CenturyLink, under the leadership of CTO Aamir Hussain, is betting big on automation — for its own business, but also for its enterprise customers that are moving more reluctantly into the world of network automation.
SAP AG (NYSE/Frankfurt: SAP) is mandating that its hundreds of thousands of customers move to HANA, its in-memory database and application development platform promising markedly faster processing capabilities, by 2025. But, so far, it’s been slow going. According to a new survey of 377 enterprises from the Americas’ SAP Users’ Group, 55% had yet to purchase HANA, with three quarters of them indicating they did not see a business case that justifies the cost of doing so. Many of the survey takers were concerned about road map, upgrade and skill set issues complicating HANA adoption, which could be a three- to five-year process.
That is where CenturyLink Inc. (NYSE: CTL) comes into play, with help from its partner, application automation vendor Vnomic. The pair have been working together to make the transition to HANA “as painless as possible,” according to CenturyLink Senior Lead Product Manager Craig Belics.
While they’ve already undertaken the process with some customers, including a large chemical company, Belics says most are just at the early stages of exploring automation. They are either comfortable sticking with status quo or they see 2025 as too far ahead to worry about. He expects more action in the coming years, but isn’t wasting any time getting the most visionary and forward-thinking enterprises up to speed. (See Big Data Is on CenturyLink’s ‘Automation’ Wish List, CenturyLink Beefs Up SAP Support and CenturyLink Upgrades Integrated Managed SAP Solution.)

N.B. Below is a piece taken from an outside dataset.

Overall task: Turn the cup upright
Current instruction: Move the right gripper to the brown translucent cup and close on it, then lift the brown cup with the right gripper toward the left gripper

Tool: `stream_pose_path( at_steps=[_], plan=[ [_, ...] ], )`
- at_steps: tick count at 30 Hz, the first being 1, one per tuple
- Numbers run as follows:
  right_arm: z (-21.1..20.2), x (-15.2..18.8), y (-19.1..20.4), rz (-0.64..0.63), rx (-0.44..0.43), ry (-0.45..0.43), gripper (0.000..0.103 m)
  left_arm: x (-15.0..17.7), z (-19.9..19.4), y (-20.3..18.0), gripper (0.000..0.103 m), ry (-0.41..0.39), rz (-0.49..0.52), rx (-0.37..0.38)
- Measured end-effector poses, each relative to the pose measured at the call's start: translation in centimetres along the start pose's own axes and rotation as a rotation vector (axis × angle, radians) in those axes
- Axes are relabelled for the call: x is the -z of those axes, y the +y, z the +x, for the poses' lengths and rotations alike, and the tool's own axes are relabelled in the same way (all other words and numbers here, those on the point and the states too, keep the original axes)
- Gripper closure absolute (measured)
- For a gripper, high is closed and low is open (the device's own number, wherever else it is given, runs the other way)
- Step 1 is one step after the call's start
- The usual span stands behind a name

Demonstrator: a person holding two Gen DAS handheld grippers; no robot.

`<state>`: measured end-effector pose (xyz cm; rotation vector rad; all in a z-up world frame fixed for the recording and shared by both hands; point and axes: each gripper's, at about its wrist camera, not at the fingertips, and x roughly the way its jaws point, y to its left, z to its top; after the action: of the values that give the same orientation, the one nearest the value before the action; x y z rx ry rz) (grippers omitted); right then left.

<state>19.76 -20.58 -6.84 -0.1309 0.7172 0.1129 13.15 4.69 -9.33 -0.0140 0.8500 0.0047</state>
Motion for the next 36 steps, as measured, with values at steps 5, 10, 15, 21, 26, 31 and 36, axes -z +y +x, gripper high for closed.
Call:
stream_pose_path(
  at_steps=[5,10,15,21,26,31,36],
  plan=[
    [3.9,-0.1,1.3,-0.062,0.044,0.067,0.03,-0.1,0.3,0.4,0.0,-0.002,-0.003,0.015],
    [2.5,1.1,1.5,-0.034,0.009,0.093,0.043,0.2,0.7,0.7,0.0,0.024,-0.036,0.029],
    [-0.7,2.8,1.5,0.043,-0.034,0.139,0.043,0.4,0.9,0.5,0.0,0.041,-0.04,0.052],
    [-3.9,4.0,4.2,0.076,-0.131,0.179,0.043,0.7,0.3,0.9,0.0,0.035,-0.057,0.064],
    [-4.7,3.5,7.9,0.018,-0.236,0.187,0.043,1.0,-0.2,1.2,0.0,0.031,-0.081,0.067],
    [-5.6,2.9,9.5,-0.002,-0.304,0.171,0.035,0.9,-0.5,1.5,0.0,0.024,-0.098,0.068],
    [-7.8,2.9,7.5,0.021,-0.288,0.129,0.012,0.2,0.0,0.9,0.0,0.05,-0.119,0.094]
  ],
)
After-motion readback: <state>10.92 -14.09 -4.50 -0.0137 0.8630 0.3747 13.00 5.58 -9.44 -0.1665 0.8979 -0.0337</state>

“This is why, as a service provider, we want to get ahead of them and say, ‘the date is looming — what is your plan? Do you want to go cloud first or hybrid on premises, and we can handle non-production workloads?’ There are efficiencies to gain when you put it side by side and show them what you have to buy on premises along with the network pieces.”
CenturyLink provides the cloud angle and leans on Vnomic to do the heavy lifting. Vnomic was formed in 2009 when clouds were just becoming real and the converged infrastructure model was just taking shape, says CEO Allen Bannon. The genesis of the company is to help enterprises manage the complexity inherent in offering services such as Share Point or Microsoft Exchange that include infrastructure, the application layer, security, governance and compliance. Vnomic automates these workloads and bakes the intelligence in so that the infrastructure is automatically set up the right way.
Bannon says working with Vnomic can take the transition to HANA from years to months, and having a telco like CenturyLink involved simplifies secure network connectivity and management.
“Today when enterprises want to deploy SAP on HANA, they have to have all the components, work across all the different teams — network, applications, security, virtualization teams — and make sure the resulting app meets the performance and scalability requirements of customers,” Bannon says. “Then, additionally, they have to make sure it meets the policies the customer has, which results in 100,000 ways to make an error if this is not automated.”
Bannon says that Vnomic’s technology takes five years of best practices from SAP, Cisco, NetApps Storage, Azure and F5 and puts it into its own expert system. Enterprise customers only need to select the app they’re looking for and customize options like if they want it to be in production or have high availability, then Vnomic automatically matches it with the infrastructure it needs and lets the customers add policies around security, governance, compliance and pricing and select where they want it deployed — in CenturyLink’s cloud, Azure, on premises or in converged infrastructure. Bannon says it allows enterprises to remove the human element.
“For a typical SAP system, you need to have an SAP expert, a HANA deployment expert, network expert, storage expert, a virtualization expert, compute layer expert, security expert, and a governance and stability expert,” he adds. “All of those resources and knowledge are encoded into Vnomic.”
As to whether this also allows enterprises to eliminate jobs — an oft-cited concern with automation — Bannon used the also oft-cited defense that automation “frees up resources to focus on more value-added solutions,” allowing enterprises to move its employees from mundane jobs to higher-level business functions. For the enterprise CIOs, that also means relieving them of some 20,000 of the 50,000 decisions they have to make each day, he says. (See The Automation Taboo: Let’s Talk About Jobs.)
While 2025 may seem far away today, Vnomic and CenturyLink want their enterprise customers to know it’s looming and automation is the only way forward. It’s a message that’s starting to resonate, they say. For CenturyLink, it’s also still a matter of raising awareness for the fact that it’ll be the second-largest telco in the world behind AT&T once its Level 3 merger closes. Belics says enterprises need to understand that it can be the one-stop shop for all of their IT needs, including consulting, networking and cloud services. (See CenturyLink CTO on Transformation and What ‘Agile’ Looks Like at CenturyLink.)
“The further we get our name out there, the more customers come knocking on our door,” he says. “We’re not fishing anymore, but they’re asking us about it instead of default being AWS. CenturyLink is now becoming a key player in the space. We’re turning this corner now.”